KiK sorgte acht Wochen lang für kulturelle Grundversorgung
RIED. Die KiK-KulturBühne beim Neptunbrunnen war zweifelsohne ein echtes Highlight in diesem Sommer. Acht Wochen lang sorgte das KiK für ein abwechslungsreiches und qualitativ erstklassiges Konzertprogramm zum Nulltarif.

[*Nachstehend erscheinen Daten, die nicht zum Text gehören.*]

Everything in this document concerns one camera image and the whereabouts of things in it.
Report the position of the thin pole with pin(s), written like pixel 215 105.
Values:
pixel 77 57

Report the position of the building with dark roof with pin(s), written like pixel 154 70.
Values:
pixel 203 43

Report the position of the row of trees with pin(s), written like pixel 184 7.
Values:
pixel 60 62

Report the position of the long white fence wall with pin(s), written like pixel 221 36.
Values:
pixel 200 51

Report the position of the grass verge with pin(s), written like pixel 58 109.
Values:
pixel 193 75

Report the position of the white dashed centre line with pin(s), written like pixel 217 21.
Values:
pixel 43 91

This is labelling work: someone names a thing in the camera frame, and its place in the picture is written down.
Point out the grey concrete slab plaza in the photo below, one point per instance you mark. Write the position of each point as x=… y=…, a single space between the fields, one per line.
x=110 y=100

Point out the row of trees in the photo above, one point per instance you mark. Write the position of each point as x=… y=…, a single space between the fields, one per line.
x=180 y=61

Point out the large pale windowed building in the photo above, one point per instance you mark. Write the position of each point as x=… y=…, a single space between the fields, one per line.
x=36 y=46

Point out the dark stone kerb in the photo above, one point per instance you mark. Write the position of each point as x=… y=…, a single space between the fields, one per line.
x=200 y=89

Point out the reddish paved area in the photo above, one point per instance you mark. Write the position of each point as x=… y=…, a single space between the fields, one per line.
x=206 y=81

Das Programm bot einen Überblick über die österreichische Szene, von Blues (Meena Cryle & Chris Fillmore Band) über Girl-Band-Garagenrock (Dives) bis Indie-Rock (Clara Luzia), Elektro-Pop (Oehl) oder Folk Noir (Son of the Velvet Rat), und auch Bands aus dem Innviertel bekamen Auftrittsmöglichkeiten.
LaBrassBanda
Zum Abschlusskonzert mit den bayerischen Stars von LaBrassBanda kamen nach einem verregneten Nachmittag zwar nicht die erwarteten 1.500 Leute, aber der Stimmung tat das keinen Abbruch. Der Band, die durchaus fünfstellige Zuschauerzahlen gewohnt ist, war eine unbändige Spielfreude anzumerken – kein Wunder, denn laut Sänger Stefan Dettl war der Auftritt in Ried einer der ersten „richtigen“ mit springendem und singendem Publikum seit Jahren.
Am Sonntag besuchte die Band übrigens das Derby der SV Ried gegen den LASK.